ANN LOUISE BARDACH: Well, you know, that’s one of the interesting things, I mean, about — George Bush only served around 15-18 months in the Central Intelligence Agency. You know, he was really dispatched there. It’s a funny historical footnote. You know, what he has said and other people have said, you know, he got dispatched there, because Donald Rumsfeld was then his rival during the Ford administration. They wanted to get rid of — or he wanted, Rumsfeld wanted to get rid of George Bush. And the idea was, if you went into the CIA, you would never have a political future. So he was kind of shuffled over there.
But there’s an interesting history with George Bush, and that goes way back with the CIA. I don’t think this was a total accident he was put there. But be that as it may, he served, you know, 15 or maybe 18 months — I think it was 15 months — as head of CIA. And really the only remarkable thing about those 15 months is it was absolutely the worst period of exile violence, militancy and bombings, I mean, two of which are the most famous in history, and that’s the murder of Letelier and the bombing of a Cubana airliner.
And the question that a lot of people ask — in both acts, there were informers who said — predicted them, who gave advanced intelligence, and they said, you know, these were going to happen — in fact, we believe Luis Posada himself, actually, informed and said that a Cubana airliner would be taken down — is that the Cuban government was never warned.
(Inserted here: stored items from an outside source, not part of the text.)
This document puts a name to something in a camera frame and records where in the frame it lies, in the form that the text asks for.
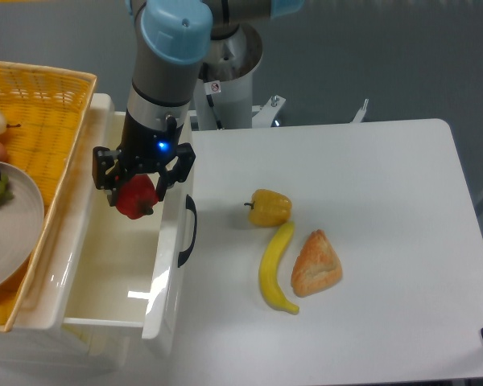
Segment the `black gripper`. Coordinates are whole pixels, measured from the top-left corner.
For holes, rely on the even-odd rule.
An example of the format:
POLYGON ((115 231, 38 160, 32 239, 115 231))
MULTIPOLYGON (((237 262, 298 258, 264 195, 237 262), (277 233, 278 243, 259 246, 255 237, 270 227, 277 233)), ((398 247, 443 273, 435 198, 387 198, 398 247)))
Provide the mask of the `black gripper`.
POLYGON ((196 154, 190 143, 179 144, 180 134, 181 128, 170 113, 163 117, 162 129, 152 129, 126 112, 118 148, 93 148, 93 181, 105 192, 111 207, 117 204, 121 188, 135 175, 159 174, 155 188, 159 201, 164 201, 175 183, 187 180, 196 154))

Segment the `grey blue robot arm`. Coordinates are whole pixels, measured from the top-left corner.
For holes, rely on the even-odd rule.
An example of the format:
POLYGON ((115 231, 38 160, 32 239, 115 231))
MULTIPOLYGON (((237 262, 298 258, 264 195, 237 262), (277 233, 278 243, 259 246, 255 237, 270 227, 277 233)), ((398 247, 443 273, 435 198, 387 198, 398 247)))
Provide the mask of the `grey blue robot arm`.
POLYGON ((93 150, 93 181, 118 207, 137 175, 158 174, 159 199, 195 159, 180 136, 190 108, 201 129, 252 126, 253 74, 261 62, 256 19, 292 14, 300 1, 130 1, 137 55, 122 139, 93 150))

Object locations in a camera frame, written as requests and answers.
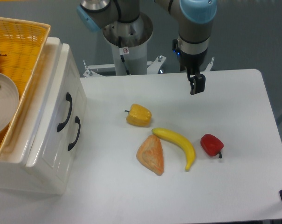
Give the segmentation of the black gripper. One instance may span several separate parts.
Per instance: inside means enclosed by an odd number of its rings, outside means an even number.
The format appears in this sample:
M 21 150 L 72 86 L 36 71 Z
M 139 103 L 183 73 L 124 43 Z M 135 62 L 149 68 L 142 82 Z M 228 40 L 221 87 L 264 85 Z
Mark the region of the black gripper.
M 190 94 L 204 92 L 206 77 L 200 73 L 195 76 L 190 73 L 199 72 L 207 53 L 207 40 L 200 43 L 188 43 L 181 38 L 177 38 L 172 41 L 172 50 L 179 61 L 180 71 L 187 70 Z

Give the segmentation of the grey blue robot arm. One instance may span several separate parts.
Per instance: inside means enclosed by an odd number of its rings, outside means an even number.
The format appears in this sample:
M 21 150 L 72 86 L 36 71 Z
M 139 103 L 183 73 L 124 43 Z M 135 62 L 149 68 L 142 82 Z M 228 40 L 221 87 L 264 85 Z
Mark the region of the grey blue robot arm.
M 205 90 L 200 72 L 217 12 L 215 0 L 157 0 L 178 22 L 179 36 L 172 41 L 180 70 L 186 71 L 190 94 Z M 153 34 L 150 18 L 138 0 L 82 0 L 77 13 L 92 32 L 102 31 L 111 45 L 116 75 L 147 74 L 147 43 Z

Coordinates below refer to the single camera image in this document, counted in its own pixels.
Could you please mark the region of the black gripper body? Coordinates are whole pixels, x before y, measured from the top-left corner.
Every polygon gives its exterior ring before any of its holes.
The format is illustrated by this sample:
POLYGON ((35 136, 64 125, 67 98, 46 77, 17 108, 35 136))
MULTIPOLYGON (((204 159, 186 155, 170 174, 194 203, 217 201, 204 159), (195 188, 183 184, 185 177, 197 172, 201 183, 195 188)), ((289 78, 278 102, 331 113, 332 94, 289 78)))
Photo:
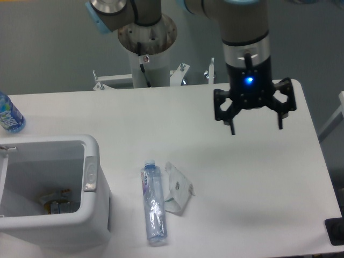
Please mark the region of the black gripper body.
POLYGON ((230 91, 229 98, 235 109, 271 107, 275 88, 272 83, 271 58, 249 68, 226 65, 230 91))

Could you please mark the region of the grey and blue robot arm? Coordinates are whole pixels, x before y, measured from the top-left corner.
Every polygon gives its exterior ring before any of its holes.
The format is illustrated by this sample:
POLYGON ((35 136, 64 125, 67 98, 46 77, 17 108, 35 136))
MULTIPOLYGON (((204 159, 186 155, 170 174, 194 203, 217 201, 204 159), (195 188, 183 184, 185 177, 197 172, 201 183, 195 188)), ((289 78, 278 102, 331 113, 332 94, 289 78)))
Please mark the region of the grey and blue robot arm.
MULTIPOLYGON (((283 124, 296 110, 292 82, 274 83, 271 76, 267 1, 179 1, 186 12, 217 22, 229 78, 228 91, 213 92, 214 117, 233 127, 242 110, 264 106, 283 124)), ((103 33, 117 32, 131 53, 136 88, 168 86, 168 62, 162 56, 177 38, 172 19, 162 12, 161 1, 87 1, 87 11, 103 33)))

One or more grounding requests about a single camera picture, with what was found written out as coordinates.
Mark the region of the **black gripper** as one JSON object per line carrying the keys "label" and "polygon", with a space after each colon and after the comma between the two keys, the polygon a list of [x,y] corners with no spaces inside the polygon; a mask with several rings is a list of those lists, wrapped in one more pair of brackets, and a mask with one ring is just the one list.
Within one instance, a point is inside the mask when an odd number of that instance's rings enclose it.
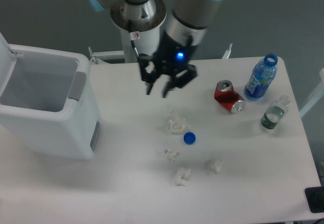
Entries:
{"label": "black gripper", "polygon": [[184,44],[181,44],[163,32],[158,48],[152,55],[139,54],[141,80],[146,84],[147,95],[162,74],[170,76],[163,89],[163,98],[175,87],[182,88],[197,76],[195,66],[188,64],[196,49],[193,42],[191,34],[186,35]]}

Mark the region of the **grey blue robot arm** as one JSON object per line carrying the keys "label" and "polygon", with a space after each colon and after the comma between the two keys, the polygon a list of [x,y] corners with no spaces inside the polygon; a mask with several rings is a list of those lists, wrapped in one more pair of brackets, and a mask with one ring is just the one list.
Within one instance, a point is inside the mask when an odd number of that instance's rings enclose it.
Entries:
{"label": "grey blue robot arm", "polygon": [[[166,97],[169,91],[186,86],[196,77],[196,67],[190,60],[223,0],[176,0],[170,17],[166,16],[162,0],[92,1],[100,10],[109,9],[114,23],[127,31],[147,93],[161,75],[169,77],[162,92]],[[152,55],[140,53],[135,34],[152,30],[161,23],[166,26],[157,50]]]}

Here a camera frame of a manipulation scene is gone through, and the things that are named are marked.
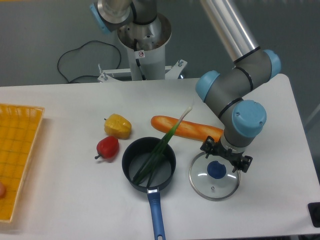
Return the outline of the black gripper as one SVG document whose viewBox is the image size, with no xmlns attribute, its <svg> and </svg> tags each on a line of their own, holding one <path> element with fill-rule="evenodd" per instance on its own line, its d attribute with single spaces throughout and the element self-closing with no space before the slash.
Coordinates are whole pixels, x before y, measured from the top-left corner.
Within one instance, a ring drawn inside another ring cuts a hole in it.
<svg viewBox="0 0 320 240">
<path fill-rule="evenodd" d="M 215 142 L 211 136 L 208 136 L 202 143 L 200 150 L 205 153 L 206 159 L 210 155 L 217 155 L 229 161 L 233 165 L 233 173 L 236 171 L 242 171 L 246 173 L 253 161 L 251 156 L 243 156 L 243 152 L 237 152 L 232 148 L 226 149 L 220 140 Z"/>
</svg>

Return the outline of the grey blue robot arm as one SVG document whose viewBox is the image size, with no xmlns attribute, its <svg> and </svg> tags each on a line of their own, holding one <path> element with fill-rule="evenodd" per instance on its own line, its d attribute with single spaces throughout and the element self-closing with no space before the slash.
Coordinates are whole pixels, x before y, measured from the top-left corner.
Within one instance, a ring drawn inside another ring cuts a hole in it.
<svg viewBox="0 0 320 240">
<path fill-rule="evenodd" d="M 234 63 L 220 74 L 205 73 L 196 83 L 201 100 L 224 124 L 222 135 L 205 134 L 204 151 L 228 160 L 235 171 L 246 172 L 252 162 L 244 151 L 261 132 L 267 114 L 259 103 L 244 96 L 267 83 L 281 70 L 279 57 L 262 50 L 231 0 L 203 0 L 201 5 Z M 99 0 L 90 10 L 105 32 L 117 32 L 126 47 L 134 81 L 165 77 L 165 50 L 172 30 L 158 13 L 154 0 Z"/>
</svg>

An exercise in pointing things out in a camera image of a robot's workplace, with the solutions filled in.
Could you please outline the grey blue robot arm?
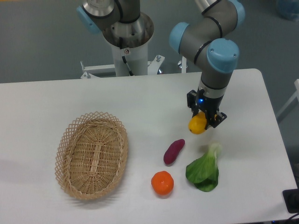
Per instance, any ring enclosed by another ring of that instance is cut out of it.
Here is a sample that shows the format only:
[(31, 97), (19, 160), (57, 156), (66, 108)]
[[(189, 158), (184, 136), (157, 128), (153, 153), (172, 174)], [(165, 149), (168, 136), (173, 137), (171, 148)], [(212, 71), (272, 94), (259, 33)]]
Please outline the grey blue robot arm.
[[(217, 127), (226, 119), (219, 107), (239, 59), (239, 48), (225, 36), (240, 26), (245, 18), (243, 5), (236, 0), (198, 0), (203, 20), (196, 25), (178, 23), (171, 31), (169, 44), (178, 54), (202, 71), (196, 90), (187, 94), (192, 111), (188, 125), (194, 131), (203, 118), (203, 128)], [(84, 26), (91, 33), (102, 33), (115, 51), (117, 76), (147, 75), (146, 47), (153, 36), (150, 17), (140, 10), (138, 0), (85, 0), (77, 7)]]

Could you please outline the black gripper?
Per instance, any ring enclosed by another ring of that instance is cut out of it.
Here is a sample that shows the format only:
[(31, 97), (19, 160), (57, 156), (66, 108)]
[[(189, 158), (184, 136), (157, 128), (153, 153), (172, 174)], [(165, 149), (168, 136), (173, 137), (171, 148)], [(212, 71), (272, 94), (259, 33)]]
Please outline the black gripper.
[(187, 93), (187, 106), (191, 109), (192, 116), (204, 112), (208, 117), (206, 118), (205, 130), (210, 127), (216, 128), (227, 118), (225, 113), (219, 112), (223, 96), (224, 89), (212, 89), (206, 86), (199, 87), (197, 92), (191, 90)]

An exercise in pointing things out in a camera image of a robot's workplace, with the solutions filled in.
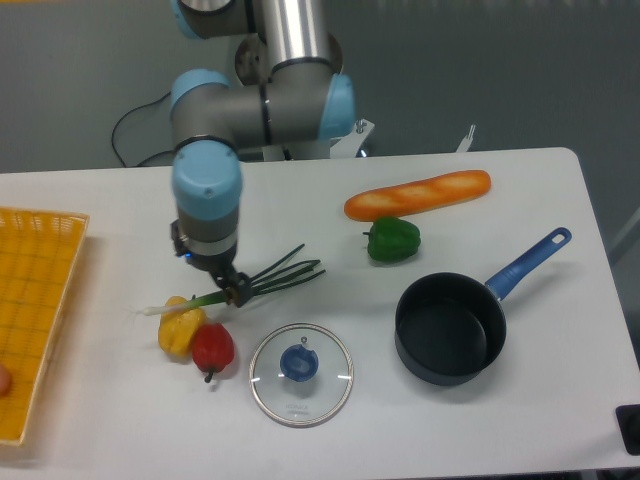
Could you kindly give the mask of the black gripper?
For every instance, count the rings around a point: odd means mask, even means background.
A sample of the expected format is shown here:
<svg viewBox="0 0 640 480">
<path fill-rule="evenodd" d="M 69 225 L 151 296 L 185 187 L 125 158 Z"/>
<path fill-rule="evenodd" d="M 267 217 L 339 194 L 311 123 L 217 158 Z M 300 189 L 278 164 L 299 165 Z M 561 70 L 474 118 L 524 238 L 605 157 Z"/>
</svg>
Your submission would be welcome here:
<svg viewBox="0 0 640 480">
<path fill-rule="evenodd" d="M 207 272 L 225 297 L 226 304 L 243 307 L 254 296 L 251 278 L 237 272 L 233 265 L 237 253 L 237 232 L 213 242 L 188 237 L 178 220 L 171 223 L 171 240 L 175 255 L 198 270 Z"/>
</svg>

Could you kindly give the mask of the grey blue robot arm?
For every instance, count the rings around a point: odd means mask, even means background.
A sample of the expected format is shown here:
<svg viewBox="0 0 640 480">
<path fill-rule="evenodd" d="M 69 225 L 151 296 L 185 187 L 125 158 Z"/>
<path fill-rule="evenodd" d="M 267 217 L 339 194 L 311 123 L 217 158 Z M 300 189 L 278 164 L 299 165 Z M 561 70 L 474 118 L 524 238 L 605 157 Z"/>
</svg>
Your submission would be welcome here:
<svg viewBox="0 0 640 480">
<path fill-rule="evenodd" d="M 324 9 L 318 1 L 176 1 L 183 34 L 195 39 L 255 34 L 267 50 L 265 81 L 232 87 L 225 75 L 195 69 L 180 75 L 170 98 L 174 144 L 174 249 L 208 273 L 216 291 L 181 304 L 242 306 L 255 296 L 306 283 L 315 260 L 291 255 L 248 276 L 235 269 L 243 149 L 328 142 L 356 121 L 350 78 L 331 64 Z"/>
</svg>

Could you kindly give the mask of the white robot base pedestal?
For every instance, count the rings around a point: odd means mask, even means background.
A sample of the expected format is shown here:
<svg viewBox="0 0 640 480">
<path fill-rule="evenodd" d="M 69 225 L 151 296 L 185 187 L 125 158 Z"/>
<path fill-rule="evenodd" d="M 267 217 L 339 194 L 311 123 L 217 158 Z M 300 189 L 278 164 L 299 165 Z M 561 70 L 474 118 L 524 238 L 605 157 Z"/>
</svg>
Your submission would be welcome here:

Letelier was not warned. And so, I hear a lot of people say the CIA was complicit in the Cubana shoot-down. I do not believe that they were complicit, but I do believe that the evidence indicates that they were negligent.
AMY GOODMAN: And so, now, what happens with Posada right now in this El Paso jail, with the judge saying on September 11th that he’s got to be freed, if he hasn’t been charged with terrorism charges or other charges, he’s got to be freed?
ANN LOUISE BARDACH: Yeah, a lot of people, including Hugo Chavez, are saying, "Look, you know, there’s this terrible judge." Actually, the judge is saying, "Look" — he’s saying to the U.S. government, "You either charge him, you do something, or we have a Supreme Court ruling on habeas corpus. We can’t hold people indefinitely." Posada’s own attorneys have told me that all that is needed to detain him is for Alberto Gonzales and Condoleezza Rice to certify him under the PATRIOT Act, and then he can be held as long as they would like to detain him, but, they told me, that Condoleezza Rice and Gonzales are not going to do this, because they’re close to the Bush family, and they’re not going to do anything — they don’t want their fingerprints on this. They don’t want to have a problem with their flank of hard-line Cubans in Miami. They told me absolutely nothing will happen before the election, and that — you know, I’ve heard it from both ends, from all sides, that pretty much politics is determining every element of this case.
You had to feel bad for the government prosecutors in the courtroom. I mean, the judge would ask the most minor quotidian questions, and they would have to leave to go and speak to somebody in Washington. And, you know, you’ve got to say to yourself that if the FBI — I mean, it’s not an "if," I mean, this has been confirmed — when the FBI destroys evidence in a case — and they can only do that with the U.S. attorney signing off, having closed the case — are they remotely serious about prosecuting this case? And I would argue that they are not. I think they have an interest in maybe prosecuting the New York Times, but I don’t think there is really any seriousness. They just feel like they’re between a rock and a hard place. I’m sure there’s very dedicated people in the Department of Justice, in the FBI and in the CIA. There’s no question about it. But from the people I speak to, they say that the political level has just quashed everything.
AMY GOODMAN: Ann Louise Bardach. Her new piece is in the Atlantic Monthly. It’s called "Twilight of the Assassins." She is also author of the book Cuba Confidential. She interviewed Luis Posada and Orlando Bosch.